Otumfuo Osei Tutu, said Ghana had found a useful marriage between tradition and modernity which was serving the people well, adding that, Ghanaian traditional rulers were playing crucial roles as partners in the democratic process.

He said traditional institutions remained primed to explain to and mobilise the people behind the goals and objectives of their leaders without the rancour associated with other institutions. He said the quest for Africa's development would gain greater impetus from the commitment of the peoples of Africa beyond the political leadership and the elite.


The Asantehene said there was the need to inspire the people in a new belief in themselves and they must truthfully share in the hope of a new destiny on the horizon in Africa adding that, that inspiration could come from a deeper understanding of the story and appreciation of the various cultures and way of life of the people.

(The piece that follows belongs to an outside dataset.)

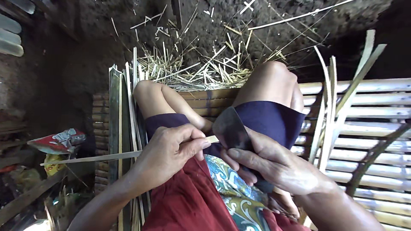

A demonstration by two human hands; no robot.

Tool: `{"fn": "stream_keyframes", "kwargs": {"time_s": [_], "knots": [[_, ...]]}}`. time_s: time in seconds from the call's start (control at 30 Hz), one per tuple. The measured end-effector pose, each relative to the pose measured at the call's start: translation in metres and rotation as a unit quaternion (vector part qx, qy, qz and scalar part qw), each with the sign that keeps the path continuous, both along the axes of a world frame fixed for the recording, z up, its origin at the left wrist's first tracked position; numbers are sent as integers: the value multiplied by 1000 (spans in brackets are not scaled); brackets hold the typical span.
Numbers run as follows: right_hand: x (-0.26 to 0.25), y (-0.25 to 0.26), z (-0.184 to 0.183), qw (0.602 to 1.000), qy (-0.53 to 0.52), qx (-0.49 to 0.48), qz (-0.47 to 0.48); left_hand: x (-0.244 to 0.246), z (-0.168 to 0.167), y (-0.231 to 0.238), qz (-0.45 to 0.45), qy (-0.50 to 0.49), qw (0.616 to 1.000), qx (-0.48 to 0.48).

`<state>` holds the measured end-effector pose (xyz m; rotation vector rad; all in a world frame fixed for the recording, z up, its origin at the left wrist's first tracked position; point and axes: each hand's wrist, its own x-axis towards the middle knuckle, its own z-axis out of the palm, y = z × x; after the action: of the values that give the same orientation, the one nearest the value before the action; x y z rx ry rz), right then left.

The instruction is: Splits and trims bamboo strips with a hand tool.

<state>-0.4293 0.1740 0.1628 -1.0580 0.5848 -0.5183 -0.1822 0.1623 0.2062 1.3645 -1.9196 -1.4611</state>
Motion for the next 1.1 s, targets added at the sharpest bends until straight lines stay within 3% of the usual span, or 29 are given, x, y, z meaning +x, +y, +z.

He said the honorary doctorate degree conferred on him would not only serve as bond of friendship between him as the Chancellor of the KNUST, but also between the peoples of Asante and Benin kingdom and Ghana and Nigeria.

He commended the founder of the university for the initiative and his quest to provide quality education to the people to empower them to take up the challenging task of liberating Africa from poverty, disease and other challenges militating against its development. Honourable P.J Patterson, former Prime Minister of Jamaica, on his part, said it was time for Africa not only to emancipate themselves from mental slavery but also to seek knowledge that would free them from the shackles of poverty and disease.

He commended the founder of the University for his foresight and tenacity of purpose in establishing the University and urged the students to take advantage and learn hard to acquire knowledge. The Reverend Professor Eghosa E. Osaghae, Vice Chancellor of the University, said the university had established a Centre for Entrepreneurial Studies, which offered students a window to life as successful creators of wealth.